### Records contained in a dataset
··········

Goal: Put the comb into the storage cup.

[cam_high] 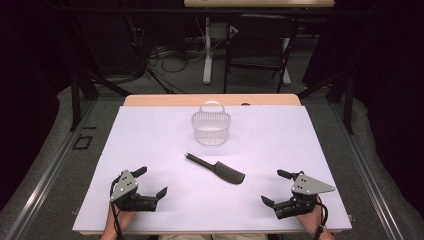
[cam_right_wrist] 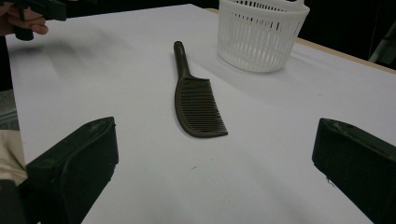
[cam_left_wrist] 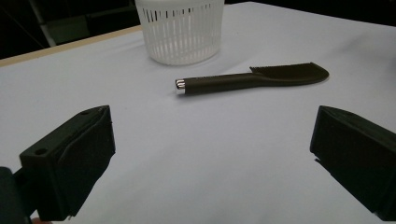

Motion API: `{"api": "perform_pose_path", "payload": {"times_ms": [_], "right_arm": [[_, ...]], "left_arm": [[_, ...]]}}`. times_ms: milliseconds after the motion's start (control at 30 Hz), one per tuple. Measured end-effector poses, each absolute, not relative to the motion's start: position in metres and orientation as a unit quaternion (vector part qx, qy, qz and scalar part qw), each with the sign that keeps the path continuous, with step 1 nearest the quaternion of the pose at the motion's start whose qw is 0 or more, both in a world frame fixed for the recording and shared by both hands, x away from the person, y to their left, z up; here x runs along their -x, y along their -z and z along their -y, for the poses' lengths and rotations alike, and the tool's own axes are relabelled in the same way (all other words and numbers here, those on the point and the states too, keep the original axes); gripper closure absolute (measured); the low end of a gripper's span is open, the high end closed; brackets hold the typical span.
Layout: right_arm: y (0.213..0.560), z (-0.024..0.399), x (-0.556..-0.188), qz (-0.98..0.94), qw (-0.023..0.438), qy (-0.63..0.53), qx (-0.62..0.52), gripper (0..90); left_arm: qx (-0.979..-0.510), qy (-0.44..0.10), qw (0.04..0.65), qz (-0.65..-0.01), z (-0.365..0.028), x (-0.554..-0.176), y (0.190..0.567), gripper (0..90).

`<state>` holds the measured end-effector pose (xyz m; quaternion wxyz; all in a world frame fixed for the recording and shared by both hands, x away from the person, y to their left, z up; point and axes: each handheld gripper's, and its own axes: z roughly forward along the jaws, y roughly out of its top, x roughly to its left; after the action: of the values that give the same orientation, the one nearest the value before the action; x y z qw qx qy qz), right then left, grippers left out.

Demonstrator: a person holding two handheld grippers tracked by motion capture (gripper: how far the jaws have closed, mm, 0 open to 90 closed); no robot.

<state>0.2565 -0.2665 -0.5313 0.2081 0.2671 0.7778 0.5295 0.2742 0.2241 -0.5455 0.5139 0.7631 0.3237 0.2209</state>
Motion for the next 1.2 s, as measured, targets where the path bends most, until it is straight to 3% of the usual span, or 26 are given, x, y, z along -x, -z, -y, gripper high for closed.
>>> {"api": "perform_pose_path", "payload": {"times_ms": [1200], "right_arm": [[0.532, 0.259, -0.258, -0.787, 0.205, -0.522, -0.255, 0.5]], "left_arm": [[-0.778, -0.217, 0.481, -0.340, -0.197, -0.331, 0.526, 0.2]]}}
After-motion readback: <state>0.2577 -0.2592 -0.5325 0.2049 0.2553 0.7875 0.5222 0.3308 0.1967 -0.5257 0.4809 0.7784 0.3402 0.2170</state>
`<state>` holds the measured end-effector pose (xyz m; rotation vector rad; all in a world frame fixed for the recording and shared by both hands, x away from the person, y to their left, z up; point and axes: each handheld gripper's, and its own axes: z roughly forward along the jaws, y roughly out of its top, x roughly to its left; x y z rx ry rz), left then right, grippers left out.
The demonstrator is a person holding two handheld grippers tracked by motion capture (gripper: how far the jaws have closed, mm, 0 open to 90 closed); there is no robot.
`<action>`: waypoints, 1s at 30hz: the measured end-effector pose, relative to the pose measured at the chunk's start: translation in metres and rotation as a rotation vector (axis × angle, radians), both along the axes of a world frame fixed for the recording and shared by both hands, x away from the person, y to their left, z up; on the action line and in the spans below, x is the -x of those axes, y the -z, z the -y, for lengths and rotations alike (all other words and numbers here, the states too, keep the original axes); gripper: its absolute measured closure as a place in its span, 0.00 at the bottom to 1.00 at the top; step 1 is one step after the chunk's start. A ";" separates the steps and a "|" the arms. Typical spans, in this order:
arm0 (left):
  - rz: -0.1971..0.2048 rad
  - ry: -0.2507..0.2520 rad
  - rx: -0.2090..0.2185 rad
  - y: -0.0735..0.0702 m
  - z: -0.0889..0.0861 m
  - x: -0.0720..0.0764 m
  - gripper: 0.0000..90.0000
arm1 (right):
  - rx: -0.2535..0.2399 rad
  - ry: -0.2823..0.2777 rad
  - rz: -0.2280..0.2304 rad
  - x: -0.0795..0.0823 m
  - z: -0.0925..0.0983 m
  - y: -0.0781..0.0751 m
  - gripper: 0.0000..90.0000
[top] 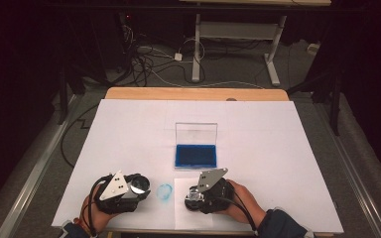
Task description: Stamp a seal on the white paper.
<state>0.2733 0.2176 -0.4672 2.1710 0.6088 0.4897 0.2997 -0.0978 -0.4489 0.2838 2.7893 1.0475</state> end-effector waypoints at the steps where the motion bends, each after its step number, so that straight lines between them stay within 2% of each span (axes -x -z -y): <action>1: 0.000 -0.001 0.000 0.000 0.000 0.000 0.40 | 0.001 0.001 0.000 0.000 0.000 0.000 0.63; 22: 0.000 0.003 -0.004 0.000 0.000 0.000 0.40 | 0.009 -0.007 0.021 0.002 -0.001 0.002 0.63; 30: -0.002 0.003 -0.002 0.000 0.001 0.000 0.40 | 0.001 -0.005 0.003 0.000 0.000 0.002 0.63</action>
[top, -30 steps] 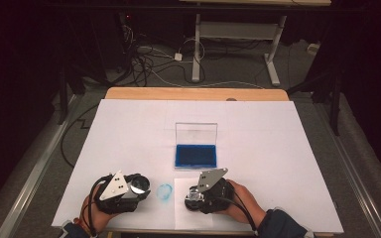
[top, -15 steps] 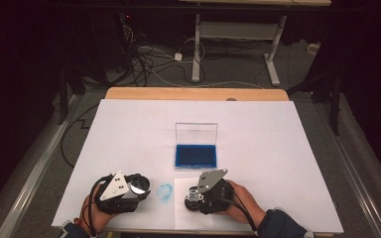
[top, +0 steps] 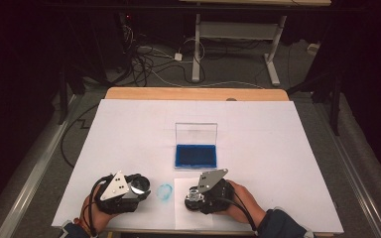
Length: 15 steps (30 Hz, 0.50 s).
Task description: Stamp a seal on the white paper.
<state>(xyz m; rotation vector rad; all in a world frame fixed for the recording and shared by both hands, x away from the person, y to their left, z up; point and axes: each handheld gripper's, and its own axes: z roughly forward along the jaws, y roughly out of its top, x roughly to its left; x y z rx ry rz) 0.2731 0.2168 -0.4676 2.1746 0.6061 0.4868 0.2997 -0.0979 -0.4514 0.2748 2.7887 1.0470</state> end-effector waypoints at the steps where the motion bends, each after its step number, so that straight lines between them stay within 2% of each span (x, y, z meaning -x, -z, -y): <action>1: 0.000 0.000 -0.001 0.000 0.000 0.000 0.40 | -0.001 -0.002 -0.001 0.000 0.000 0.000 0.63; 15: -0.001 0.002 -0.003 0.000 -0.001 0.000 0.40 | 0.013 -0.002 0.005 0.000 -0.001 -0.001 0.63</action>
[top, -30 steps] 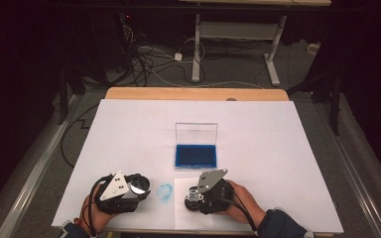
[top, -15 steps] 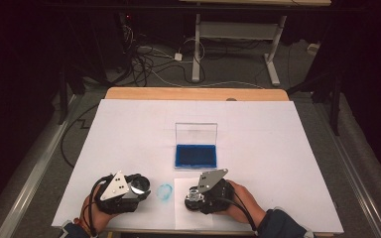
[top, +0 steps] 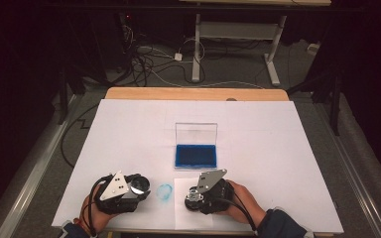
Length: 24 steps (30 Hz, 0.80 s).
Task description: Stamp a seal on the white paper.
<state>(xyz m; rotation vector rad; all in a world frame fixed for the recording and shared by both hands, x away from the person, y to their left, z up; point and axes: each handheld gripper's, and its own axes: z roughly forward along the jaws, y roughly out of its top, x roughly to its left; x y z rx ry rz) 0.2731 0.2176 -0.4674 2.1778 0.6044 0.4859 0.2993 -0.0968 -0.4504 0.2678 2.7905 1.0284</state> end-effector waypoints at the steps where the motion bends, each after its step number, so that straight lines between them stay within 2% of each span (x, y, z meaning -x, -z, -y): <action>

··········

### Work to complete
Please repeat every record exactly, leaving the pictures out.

### Reply
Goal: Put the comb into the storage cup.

[cam_high] 
[cam_right_wrist] 
[cam_left_wrist] 

Motion API: `{"api": "perform_pose_path", "payload": {"times_ms": [_], "right_arm": [[_, ...]], "left_arm": [[_, ...]]}}`. times_ms: milliseconds after the motion's start (control at 30 Hz), one per tuple. Measured end-effector poses, each absolute, not relative to the motion's start: position in metres and orientation as a unit quaternion (vector part qx, qy, qz and scalar part qw), each with the sign that keeps the path continuous, with step 1 nearest the quaternion of the pose at the motion's start whose qw is 0 or more, both in a world frame fixed for the recording and shared by both hands, x away from the person, y to their left, z up; here x runs along their -x, y along their -z and z along their -y, for the poses' lengths and rotations alike, and the tool's own axes are relabelled in the same way (all other words and numbers here, those on the point and the states too, keep the original axes); gripper closure absolute (measured); the low end of a gripper's span is open, the high end closed; brackets hold the typical span.
Layout: right_arm: y (0.213..0.560), z (-0.024..0.399), x (-0.556..-0.188), qz (-0.98..0.94), qw (-0.023..0.438), qy (-0.63..0.53), qx (-0.62..0.52), gripper (0..90); left_arm: qx (-0.979..-0.510), qy (-0.44..0.10), qw (0.04..0.65), qz (-0.65..-0.01), z (-0.365..0.028), x (-0.554..-0.176), y (0.190..0.567), gripper (0..90).

`<state>` holds the measured end-effector pose (xyz m; quaternion wxyz; all in a world frame fixed for the recording and shared by both hands, x away from the person, y to their left, z up; point and axes: each handheld gripper's, and its own axes: z roughly forward along the jaws, y roughly out of its top, x roughly to its left; after the action: of the values that give the same orientation, the one nearest the value before the action; x y z qw qx qy qz), right then left, grippers left out.

Demonstrator: a person holding two handheld grippers tracked by motion capture (gripper: how far the jaws have closed, mm, 0 open to 90 closed); no robot.

<state>0.2565 -0.2665 -0.5313 0.2081 0.2671 0.7778 0.5295 0.2742 0.2241 -0.5455 0.5139 0.7631 0.3237 0.2209</state>
Motion for the next 1.2 s, as measured, targets where the path bends most, until it is straight to 3% of the usual span, or 26 are given, x, y, z along -x, -z, -y, gripper high for closed.
>>> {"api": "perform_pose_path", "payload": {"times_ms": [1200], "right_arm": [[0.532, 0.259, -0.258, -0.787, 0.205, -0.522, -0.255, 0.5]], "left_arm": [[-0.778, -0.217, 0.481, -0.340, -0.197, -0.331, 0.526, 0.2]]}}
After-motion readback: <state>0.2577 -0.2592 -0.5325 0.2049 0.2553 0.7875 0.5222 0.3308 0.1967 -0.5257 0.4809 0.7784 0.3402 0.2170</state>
`<state>` holds the measured end-effector pose (xyz m; rotation vector rad; all in a world frame fixed for the recording and shared by both hands, x away from the person, y to their left, z up; point and axes: each handheld gripper's, and its own axes: z roughly forward along the jaws, y roughly out of its top, x roughly to its left; x y z rx ry rz), left then right, grippers left out.
The demonstrator is a person holding two handheld grippers tracked by motion capture (gripper: how far the jaws have closed, mm, 0 open to 90 closed); there is no robot.
`<action>`: waypoints, 1s at 30hz: the measured end-effector pose, relative to the pose measured at the chunk's start: translation in metres and rotation as a rotation vector (axis × angle, radians), both along the axes of a world frame fixed for the recording and shared by both hands, x away from the person, y to their left, z up; on the action line and in the spans below, x is the -x of those axes, y the -z, z the -y, for lengths and rotations alike (all other words and numbers here, the states too, keep the original axes); gripper: its absolute measured closure as a place in its span, 0.00 at the bottom to 1.00 at the top; step 1 is one step after the chunk's start. A ";" separates the steps and a "|" the arms. Typical spans, in this order:
arm0 (left):
  - rz: -0.1971..0.2048 rad
  - ry: -0.2507..0.2520 rad
  - rx: -0.2090..0.2185 rad
  - y: -0.0735..0.0702 m
  - z: -0.0889..0.0861 m
  - x: -0.0720..0.0764 m
  - gripper: 0.0000..90.0000
arm1 (right):
  - rx: -0.2535..0.2399 rad
  - ry: -0.2823..0.2777 rad
  - rz: -0.2280..0.2304 rad
  - x: -0.0795..0.0823 m
  - z: -0.0925..0.0983 m
  - y: -0.0781..0.0751 m
  - gripper: 0.0000..90.0000
[top] 
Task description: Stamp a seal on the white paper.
<state>0.2733 0.2176 -0.4672 2.1710 0.6088 0.4897 0.2997 -0.0978 -0.4489 0.2838 2.7893 1.0475</state> end-effector waypoints at the steps where the motion bends, each after its step number, so that straight lines between them stay within 2% of each span (axes -x -z -y): <action>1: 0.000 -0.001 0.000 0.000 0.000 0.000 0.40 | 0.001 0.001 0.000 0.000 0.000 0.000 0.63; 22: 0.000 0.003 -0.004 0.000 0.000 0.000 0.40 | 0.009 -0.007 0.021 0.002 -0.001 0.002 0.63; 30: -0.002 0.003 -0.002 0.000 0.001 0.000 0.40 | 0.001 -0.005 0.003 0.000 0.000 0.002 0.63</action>
[top, -30 steps] 
[top, -15 steps] 
[top, +0 steps] 
Length: 15 steps (30 Hz, 0.50 s).
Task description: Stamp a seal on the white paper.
<state>(xyz m; rotation vector rad; all in a world frame fixed for the recording and shared by both hands, x away from the person, y to their left, z up; point and axes: each handheld gripper's, and its own axes: z roughly forward along the jaws, y roughly out of its top, x roughly to its left; x y z rx ry rz) 0.2731 0.2168 -0.4676 2.1746 0.6061 0.4868 0.2997 -0.0979 -0.4514 0.2748 2.7887 1.0470</state> end-effector waypoints at the steps where the motion bends, each after its step number, so that straight lines between them stay within 2% of each span (x, y, z meaning -x, -z, -y): <action>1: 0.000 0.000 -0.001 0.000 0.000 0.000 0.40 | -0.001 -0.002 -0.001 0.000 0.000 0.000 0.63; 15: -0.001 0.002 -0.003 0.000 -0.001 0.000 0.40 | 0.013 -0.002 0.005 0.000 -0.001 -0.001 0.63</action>
[top, -30 steps] 
[top, -15 steps] 
[top, +0 steps] 
Length: 24 steps (30 Hz, 0.80 s).
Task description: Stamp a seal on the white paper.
<state>(xyz m; rotation vector rad; all in a world frame fixed for the recording and shared by both hands, x away from the person, y to their left, z up; point and axes: each handheld gripper's, and its own axes: z roughly forward along the jaws, y roughly out of its top, x roughly to its left; x y z rx ry rz) 0.2731 0.2176 -0.4674 2.1778 0.6044 0.4859 0.2993 -0.0968 -0.4504 0.2678 2.7905 1.0284</state> end-effector waypoints at the steps where the motion bends, each after its step number, so that straight lines between them stay within 2% of each span (x, y, z meaning -x, -z, -y): <action>

Exercise complete, with nothing further to add.